In any relationship, each person has power over the other. There is no way around that. That power, it goes without saying, should never be abused, although very often it is.
The first defense all of us engage in is to blame our problems on other people -- what psychologists call ‘projection.’ It’s generally known as ‘scapegoating.’ Scapegoating, based on envy, is the lesson of Adam and Eve and Cain and Abel: “It’s your fault…you made me do it.” How often have all people heard that, especially from very young children?
So, of course, in any love relationship, because there is always envy involved, we are going to see the other person as holding our happiness in his or her hands.
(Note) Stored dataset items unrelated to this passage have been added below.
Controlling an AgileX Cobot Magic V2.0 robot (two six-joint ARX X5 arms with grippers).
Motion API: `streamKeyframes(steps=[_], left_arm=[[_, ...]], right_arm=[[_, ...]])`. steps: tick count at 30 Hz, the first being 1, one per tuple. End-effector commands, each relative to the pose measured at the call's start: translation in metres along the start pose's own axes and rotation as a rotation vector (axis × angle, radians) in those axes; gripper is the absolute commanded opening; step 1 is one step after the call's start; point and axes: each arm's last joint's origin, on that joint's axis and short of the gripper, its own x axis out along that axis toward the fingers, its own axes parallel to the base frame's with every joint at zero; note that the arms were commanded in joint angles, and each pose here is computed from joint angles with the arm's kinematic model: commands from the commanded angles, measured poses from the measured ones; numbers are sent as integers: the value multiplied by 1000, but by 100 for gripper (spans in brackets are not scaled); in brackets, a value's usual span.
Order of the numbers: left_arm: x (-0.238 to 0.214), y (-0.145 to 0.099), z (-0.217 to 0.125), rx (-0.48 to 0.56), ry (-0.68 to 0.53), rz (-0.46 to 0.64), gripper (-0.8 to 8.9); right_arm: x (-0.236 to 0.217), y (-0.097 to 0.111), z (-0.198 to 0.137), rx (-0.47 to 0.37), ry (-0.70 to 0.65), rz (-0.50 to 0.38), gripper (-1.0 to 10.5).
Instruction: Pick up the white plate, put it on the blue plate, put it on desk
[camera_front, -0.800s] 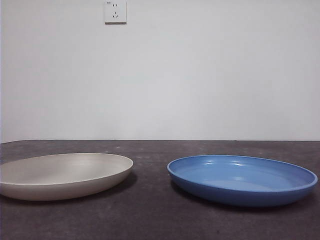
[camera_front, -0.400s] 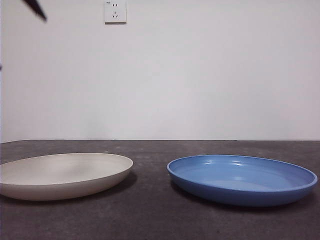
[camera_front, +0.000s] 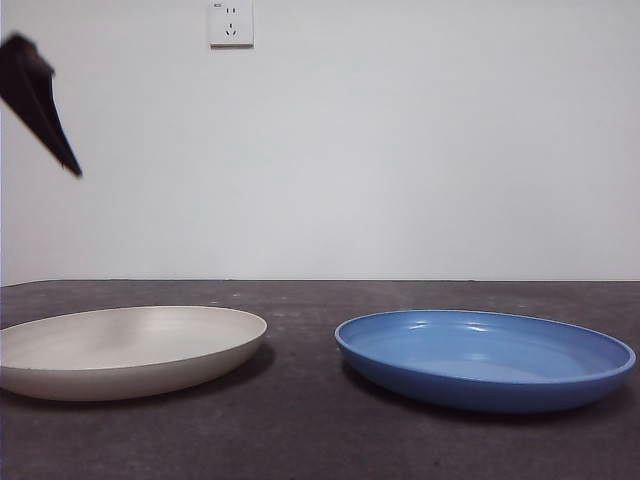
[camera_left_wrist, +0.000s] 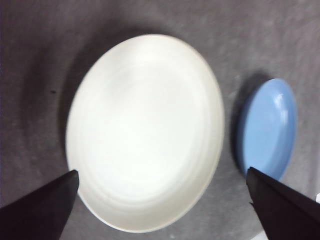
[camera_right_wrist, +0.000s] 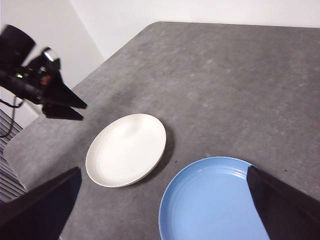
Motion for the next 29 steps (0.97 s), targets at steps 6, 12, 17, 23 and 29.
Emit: streamKeyframes(steps=[6,12,17,23,29], left_arm=[[28,23,15,-15,71,64,623],[40,32,18,-30,94,86,623],[50,38,19,-41,117,85,623],[61,40,20,-41,144,84,621],[73,43,20,-42,174,83,612]], right_arm=[[-2,2,4,-6,-11,4,635],[-1,2,4,-7,-11,4,636],[-1,2,4,-9,-13,4,635],[-1,2,4,-10,-13,3,635],[-1,2,4,-10,-13,3,635]])
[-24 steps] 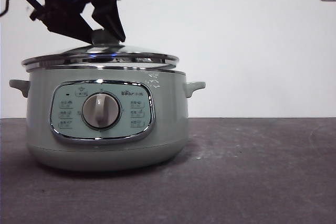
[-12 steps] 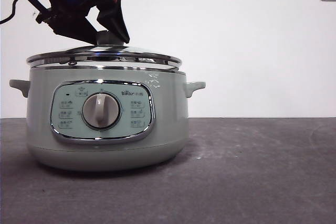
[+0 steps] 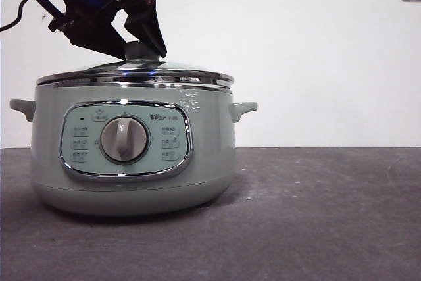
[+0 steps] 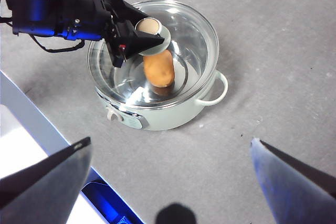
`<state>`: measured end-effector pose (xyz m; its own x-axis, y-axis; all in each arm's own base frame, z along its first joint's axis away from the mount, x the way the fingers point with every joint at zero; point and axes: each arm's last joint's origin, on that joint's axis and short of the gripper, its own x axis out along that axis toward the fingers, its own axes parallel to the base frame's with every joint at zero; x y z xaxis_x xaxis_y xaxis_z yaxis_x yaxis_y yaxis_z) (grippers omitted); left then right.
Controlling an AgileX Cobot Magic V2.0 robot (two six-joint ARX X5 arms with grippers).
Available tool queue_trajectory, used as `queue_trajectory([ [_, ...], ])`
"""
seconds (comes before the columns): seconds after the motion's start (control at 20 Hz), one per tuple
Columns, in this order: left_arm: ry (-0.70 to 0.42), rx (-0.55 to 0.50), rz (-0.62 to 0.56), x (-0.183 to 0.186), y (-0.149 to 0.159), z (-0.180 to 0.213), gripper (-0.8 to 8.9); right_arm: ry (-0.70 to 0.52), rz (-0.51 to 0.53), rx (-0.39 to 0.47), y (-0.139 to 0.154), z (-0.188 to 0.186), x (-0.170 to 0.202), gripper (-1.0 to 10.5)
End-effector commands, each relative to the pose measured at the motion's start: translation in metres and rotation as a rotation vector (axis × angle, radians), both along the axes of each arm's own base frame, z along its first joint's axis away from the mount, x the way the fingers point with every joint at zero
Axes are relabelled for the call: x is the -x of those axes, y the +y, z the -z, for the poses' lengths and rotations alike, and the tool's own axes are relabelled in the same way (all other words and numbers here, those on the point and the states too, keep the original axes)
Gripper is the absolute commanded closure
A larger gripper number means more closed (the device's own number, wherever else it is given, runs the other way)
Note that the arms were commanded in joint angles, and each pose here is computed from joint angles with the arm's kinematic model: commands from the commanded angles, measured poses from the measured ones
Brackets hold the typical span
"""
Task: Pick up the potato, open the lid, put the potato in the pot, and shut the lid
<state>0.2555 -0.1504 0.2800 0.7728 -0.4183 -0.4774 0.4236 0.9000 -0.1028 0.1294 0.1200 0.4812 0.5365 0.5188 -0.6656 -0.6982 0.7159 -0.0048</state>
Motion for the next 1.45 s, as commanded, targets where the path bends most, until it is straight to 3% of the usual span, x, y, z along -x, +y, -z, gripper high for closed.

Our emotions are going to tell us they are the cause of our problems.
In times past nearly every child would have been taught the Seven Deadly Sins, with envy probably the worst, since it’s the basis of all the rest. It’s the sin of Satan, his envy of God. These days, on the other hand, envy is almost never mentioned, not in school, not by parents, and certainly no longer in church.
Neither are children taught about gratitude. Love, hate, envy, jealousy…these days you’re supposed to figure it out on your own. So people end up seeing semi-clueless therapists and swallowing anti-depressants, which are band-aids and not cures.
We are bound to hate the ones we love. I once had a woman I was involved with beat on me with the bottom of her fists – the way women hit – because she thought I was seeing another woman – which I wasn’t. I remember her screaming, “I hate you!” And at that particular time, she did.
I see no way out of this mess inherent in us except through gratitude. And that involves humility and forgiveness and appreciation on both sides.
The benign form of envy is admiration, which means if you envy someone, you find something admirable in them. That means you want to emulate them, and that emulation is based on the ‘holes’ in our characters we want filled.
The one important thing that does not exist in the original story of the Garden of Eden is guilt, although Christianity later added guilt. Accepting the envy and the guilt, and the admiration and emulation, on both sides can allow the reestablishment of appreciation and gratitude.
Only when we own up to our own destructiveness and envy, and stop blaming them on the other person, can we accept the good in another, and learn to appreciate them and be grateful.